Repeat every line of the data exactly; no picture belongs in the copy.

▼

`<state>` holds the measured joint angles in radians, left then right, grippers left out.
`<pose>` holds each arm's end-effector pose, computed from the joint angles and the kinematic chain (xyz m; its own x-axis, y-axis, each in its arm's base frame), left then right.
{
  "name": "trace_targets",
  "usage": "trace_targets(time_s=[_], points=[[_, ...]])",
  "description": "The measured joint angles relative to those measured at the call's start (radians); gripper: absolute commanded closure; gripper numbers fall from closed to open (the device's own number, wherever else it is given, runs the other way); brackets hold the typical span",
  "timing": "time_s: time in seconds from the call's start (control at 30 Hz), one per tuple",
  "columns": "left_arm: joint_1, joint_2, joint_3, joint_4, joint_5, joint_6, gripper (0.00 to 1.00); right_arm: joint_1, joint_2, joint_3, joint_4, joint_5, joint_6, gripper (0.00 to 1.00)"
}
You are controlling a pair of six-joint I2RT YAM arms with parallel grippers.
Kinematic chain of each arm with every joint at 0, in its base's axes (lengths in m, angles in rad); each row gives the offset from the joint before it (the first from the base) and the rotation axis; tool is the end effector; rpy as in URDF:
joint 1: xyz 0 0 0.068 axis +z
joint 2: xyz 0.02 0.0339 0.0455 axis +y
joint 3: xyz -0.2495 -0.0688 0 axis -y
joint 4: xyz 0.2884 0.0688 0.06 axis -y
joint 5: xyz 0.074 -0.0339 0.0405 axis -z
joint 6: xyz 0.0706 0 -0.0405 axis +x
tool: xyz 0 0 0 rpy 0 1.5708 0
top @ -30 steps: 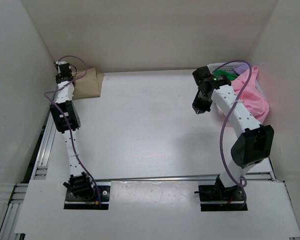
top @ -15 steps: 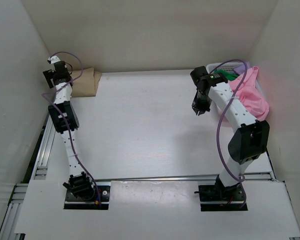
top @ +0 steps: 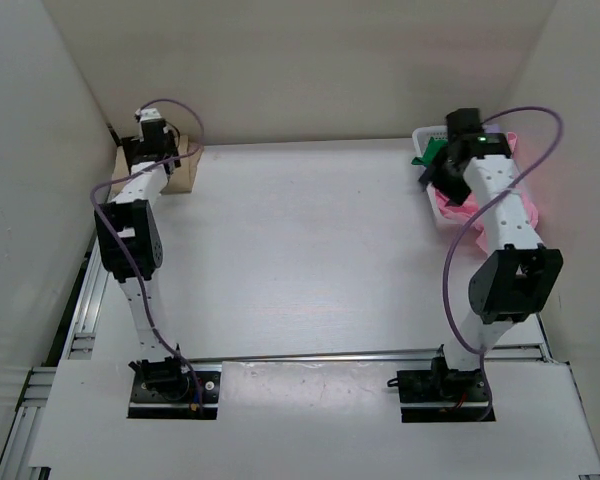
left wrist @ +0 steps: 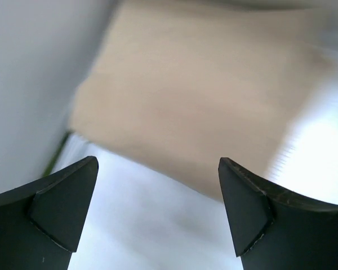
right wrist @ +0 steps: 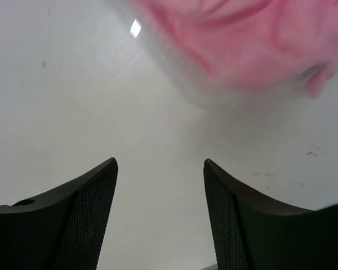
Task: Fold and stack the t-shirts
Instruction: Grab crumpled tshirt from bin with the right arm, then move the tshirt to the center of the board
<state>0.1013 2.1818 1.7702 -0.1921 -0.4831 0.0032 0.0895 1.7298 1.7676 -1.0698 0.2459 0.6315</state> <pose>0.5576 0.0896 0.1800 -0.5663 -0.0547 -0.8224 -0.4682 0.8425 0.2663 0.4184 0.0203 0.3084 -0.6678 0.5150 -0.5375 0.5351 0.8340 0.1343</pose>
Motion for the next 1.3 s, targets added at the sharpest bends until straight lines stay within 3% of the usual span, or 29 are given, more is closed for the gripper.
trace_targets(time_s=[0.17,0.37,0.47,0.5,0.6,0.67,0.97,1.17,1.3], points=[[-0.085,-0.154,0.062,-0.175,0.291,0.0,0.01,-0.194,0.135,0.209,0.044,0.0,-0.046,0.3],[-0.07,-0.232,0.087,-0.388,0.554,-0.002,0.01,-0.234,0.45,0.41,0.117,-0.032,-0.087,0.29],[-0.068,-0.227,0.084,-0.51,0.587,-0.002,0.01,-0.233,0.534,0.386,0.13,-0.051,-0.092,0.45],[-0.07,-0.227,0.076,-0.549,0.591,-0.003,0.01,-0.232,0.541,0.367,0.132,-0.05,-0.093,0.63],[-0.073,-0.229,0.053,-0.623,0.592,-0.003,0.01,-0.232,0.541,0.346,0.133,-0.037,-0.09,1.0],[-0.076,-0.237,0.031,-0.663,0.593,-0.003,0.01,-0.233,0.532,0.341,0.142,-0.017,-0.09,1.0],[-0.084,-0.413,-0.12,-0.764,0.604,-0.003,0.01,-0.234,0.314,0.274,0.165,0.06,-0.109,1.0],[-0.092,-0.593,-0.28,-0.777,0.602,-0.003,0.01,-0.234,-0.057,0.274,0.227,0.063,-0.143,1.0],[-0.096,-0.688,-0.378,-0.784,0.596,-0.003,0.01,-0.233,-0.317,0.272,0.303,-0.041,-0.127,1.0]])
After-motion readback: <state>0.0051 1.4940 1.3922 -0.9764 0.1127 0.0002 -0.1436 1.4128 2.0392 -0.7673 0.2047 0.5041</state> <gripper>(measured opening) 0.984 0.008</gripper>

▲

Task output:
`<state>` holds the measured joint angles in radians, left then right, grippers left out.
`<pose>` holds each arm's end-effector pose, computed from the joint angles and the kinematic chain (xyz m; its own x-axis, y-axis, each in its arm's base frame), left then right.
{
  "name": "trace_targets",
  "usage": "trace_targets(time_s=[_], points=[[_, ...]])",
  "description": "The measured joint angles relative to those measured at the call's start (radians); gripper: absolute commanded closure; gripper numbers fall from closed to open (the device's own number, wherever else it is given, runs the other way); brackets hold the typical span",
  "timing": "time_s: time in seconds from the call's start (control at 30 Hz), one per tuple",
  "columns": "left_arm: joint_1, joint_2, joint_3, joint_4, joint_5, joint_6, gripper (0.00 to 1.00); right_arm: joint_1, joint_2, joint_3, joint_4, joint_5, joint_6, gripper (0.00 to 1.00)"
}
You are controlling a pair of six-joint I2RT YAM arms with parallel grippers.
Kinematic chain of each arm with every joint at 0, in its base's axes (lengths in m, angles in rad); each row gives the offset from the joint before it (the first from the base) and the rotation axis; tool is the end effector; rpy as in URDF:
joint 1: xyz 0 0 0.068 axis +z
joint 2: xyz 0.02 0.0339 0.0455 axis +y
joint 3: xyz -0.2495 -0.0688 0 axis -y
joint 4: xyz 0.2884 0.0688 0.06 axis -y
joint 5: xyz 0.074 -0.0339 0.0405 axis -z
joint 6: xyz 0.0706 0 -0.0405 axis +x
tool: xyz 0 0 0 rpy 0 1.5708 0
top @ -30 steps: 
top @ -15 steps: 
top @ +0 steps: 
left wrist @ +0 steps: 
right wrist @ +0 steps: 
Task: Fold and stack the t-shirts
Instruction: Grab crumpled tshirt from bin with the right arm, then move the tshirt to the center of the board
<state>0.1013 2.1818 1.7702 -0.1921 -0.4831 0.0032 0.0895 1.7298 1.7676 -1.0698 0.2459 0.6315</state> <pose>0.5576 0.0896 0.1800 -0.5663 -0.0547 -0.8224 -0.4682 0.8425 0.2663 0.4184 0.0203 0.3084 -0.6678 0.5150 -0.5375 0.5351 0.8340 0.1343</pose>
Motion for the next 1.3 s, targets added at the sharpest bends until straight lines stay within 3% of the usual span, or 29 are given, more is closed for the gripper.
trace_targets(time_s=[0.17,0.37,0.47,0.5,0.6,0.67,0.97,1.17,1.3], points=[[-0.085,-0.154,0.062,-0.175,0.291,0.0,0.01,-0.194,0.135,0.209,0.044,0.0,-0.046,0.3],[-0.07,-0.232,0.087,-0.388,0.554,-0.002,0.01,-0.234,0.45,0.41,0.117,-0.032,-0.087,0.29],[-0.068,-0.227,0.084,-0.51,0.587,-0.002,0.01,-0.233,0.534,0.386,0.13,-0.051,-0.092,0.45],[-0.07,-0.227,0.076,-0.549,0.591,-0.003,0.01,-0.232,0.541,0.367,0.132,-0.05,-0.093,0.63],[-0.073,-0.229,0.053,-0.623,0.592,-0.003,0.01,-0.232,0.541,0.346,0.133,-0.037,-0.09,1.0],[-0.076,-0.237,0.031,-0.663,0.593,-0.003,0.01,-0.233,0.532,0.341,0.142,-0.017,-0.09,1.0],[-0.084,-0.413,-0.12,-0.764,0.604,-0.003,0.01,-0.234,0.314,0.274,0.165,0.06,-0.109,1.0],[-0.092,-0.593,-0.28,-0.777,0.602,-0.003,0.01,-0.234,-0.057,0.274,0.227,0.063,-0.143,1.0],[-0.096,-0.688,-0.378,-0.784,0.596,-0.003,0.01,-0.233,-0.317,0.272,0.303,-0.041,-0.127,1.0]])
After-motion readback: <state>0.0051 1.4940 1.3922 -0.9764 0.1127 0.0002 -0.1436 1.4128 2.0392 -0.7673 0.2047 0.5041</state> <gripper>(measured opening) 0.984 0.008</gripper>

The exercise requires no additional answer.